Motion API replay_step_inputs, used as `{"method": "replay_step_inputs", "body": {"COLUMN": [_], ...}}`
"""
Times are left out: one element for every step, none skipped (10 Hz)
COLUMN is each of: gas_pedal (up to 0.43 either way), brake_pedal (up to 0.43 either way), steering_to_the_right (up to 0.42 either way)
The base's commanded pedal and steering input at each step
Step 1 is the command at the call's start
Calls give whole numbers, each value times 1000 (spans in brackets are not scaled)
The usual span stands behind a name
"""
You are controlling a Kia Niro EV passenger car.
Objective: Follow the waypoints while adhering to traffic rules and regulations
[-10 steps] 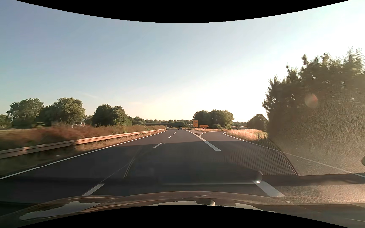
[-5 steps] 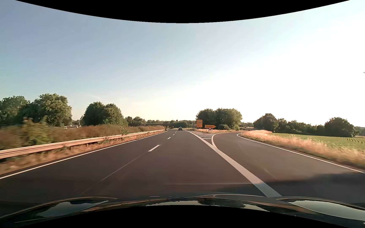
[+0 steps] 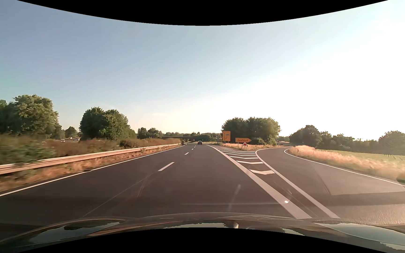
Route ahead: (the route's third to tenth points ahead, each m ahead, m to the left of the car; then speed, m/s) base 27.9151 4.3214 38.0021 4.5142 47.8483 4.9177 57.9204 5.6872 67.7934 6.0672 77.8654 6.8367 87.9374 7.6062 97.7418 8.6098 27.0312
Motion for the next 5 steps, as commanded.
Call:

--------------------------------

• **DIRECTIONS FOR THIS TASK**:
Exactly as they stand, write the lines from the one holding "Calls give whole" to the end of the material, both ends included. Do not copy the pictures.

• **OUTPUT FOR THIS TASK**:
Calls give whole numbers, each value times 1000 (spans in brackets are not scaled)
The usual span stands behind a name
"""
You are controlling a Kia Niro EV passenger car.
Objective: Follow the waypoints while adhering to traffic rules and regulations
[-10 steps] 
[-5 steps] 
[+0 steps] 
Route ahead: (the route's third to tenth points ahead, each m ahead, m to the left of the car; then speed, m/s) base 27.9151 4.3214 38.0021 4.5142 47.8483 4.9177 57.9204 5.6872 67.7934 6.0672 77.8654 6.8367 87.9374 7.6062 97.7418 8.6098 27.0312
Motion for the next 5 steps, as commanded.
Call:

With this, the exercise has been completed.